§ What to work on
Output only the lines below from the one containing "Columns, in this" to the one containing "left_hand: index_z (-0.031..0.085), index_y", exactly as written, both ends kept.

§ Supplied information
########
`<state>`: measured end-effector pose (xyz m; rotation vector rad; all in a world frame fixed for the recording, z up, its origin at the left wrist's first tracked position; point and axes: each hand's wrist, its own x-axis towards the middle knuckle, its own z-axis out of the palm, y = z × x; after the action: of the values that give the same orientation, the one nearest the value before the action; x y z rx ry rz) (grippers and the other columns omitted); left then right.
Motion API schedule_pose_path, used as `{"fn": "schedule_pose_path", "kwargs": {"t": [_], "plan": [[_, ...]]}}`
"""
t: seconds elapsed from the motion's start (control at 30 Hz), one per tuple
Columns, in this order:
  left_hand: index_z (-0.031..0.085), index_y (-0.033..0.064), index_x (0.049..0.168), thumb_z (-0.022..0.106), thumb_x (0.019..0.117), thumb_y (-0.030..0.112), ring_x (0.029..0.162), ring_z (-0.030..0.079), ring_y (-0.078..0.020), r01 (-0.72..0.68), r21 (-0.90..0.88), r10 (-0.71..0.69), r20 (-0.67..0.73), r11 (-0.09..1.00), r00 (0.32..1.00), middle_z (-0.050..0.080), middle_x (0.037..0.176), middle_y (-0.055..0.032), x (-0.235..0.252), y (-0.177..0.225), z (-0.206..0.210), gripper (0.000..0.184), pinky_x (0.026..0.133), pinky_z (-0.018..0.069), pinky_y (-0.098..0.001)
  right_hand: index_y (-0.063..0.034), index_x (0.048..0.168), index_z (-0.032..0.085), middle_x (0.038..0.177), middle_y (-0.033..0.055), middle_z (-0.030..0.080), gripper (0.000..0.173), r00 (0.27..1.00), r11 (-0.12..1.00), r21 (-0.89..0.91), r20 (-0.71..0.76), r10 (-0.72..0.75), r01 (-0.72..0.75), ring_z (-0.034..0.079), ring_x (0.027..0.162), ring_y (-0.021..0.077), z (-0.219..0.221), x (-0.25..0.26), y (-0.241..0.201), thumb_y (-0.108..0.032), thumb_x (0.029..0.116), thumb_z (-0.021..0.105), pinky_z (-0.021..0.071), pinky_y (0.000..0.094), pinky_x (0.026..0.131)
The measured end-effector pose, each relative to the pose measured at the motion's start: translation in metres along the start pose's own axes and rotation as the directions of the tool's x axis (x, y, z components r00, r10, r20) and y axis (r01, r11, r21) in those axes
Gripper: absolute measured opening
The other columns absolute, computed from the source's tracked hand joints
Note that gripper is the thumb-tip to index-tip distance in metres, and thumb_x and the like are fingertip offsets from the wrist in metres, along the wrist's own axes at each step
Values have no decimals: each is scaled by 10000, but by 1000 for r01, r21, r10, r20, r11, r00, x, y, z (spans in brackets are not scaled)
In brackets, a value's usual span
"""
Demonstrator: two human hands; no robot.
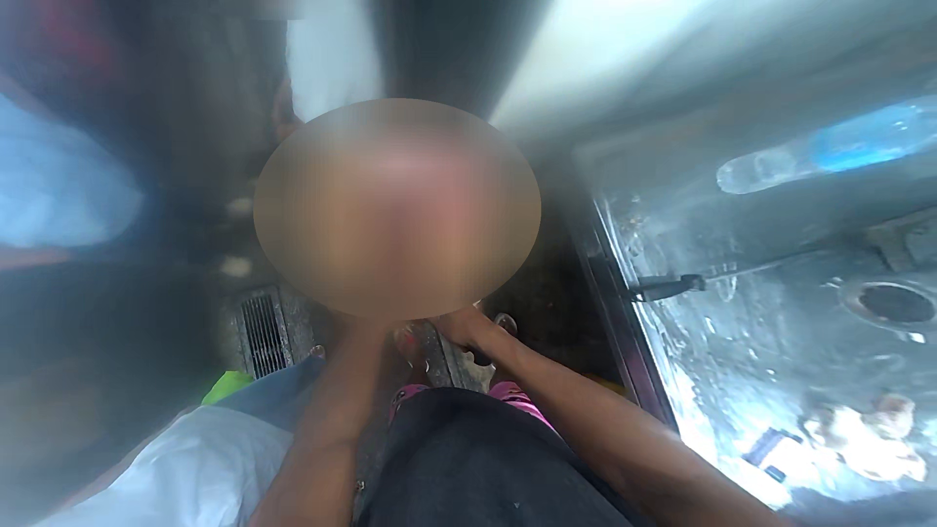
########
§ Expected output
Columns, in this order:
  left_hand: index_z (-0.031..0.085), index_y (-0.033..0.064), index_x (0.049..0.168), thumb_z (-0.022..0.106), thumb_x (0.019..0.117), thumb_y (-0.030..0.112), ring_x (0.029..0.162), ring_z (-0.030..0.079), ring_y (-0.078..0.020), r01 (-0.72..0.68), r21 (-0.90..0.88), r10 (-0.71..0.69), r20 (-0.67..0.73), r11 (-0.09..1.00), r00 (0.32..1.00), middle_z (-0.050..0.080), middle_x (0.037..0.176), middle_y (-0.055..0.032), x (-0.235..0.252), y (-0.177..0.225), z (-0.206..0.210), gripper (0.000..0.184), pinky_x (0.026..0.133), pinky_z (-0.018..0.069), pinky_y (-0.098..0.001)

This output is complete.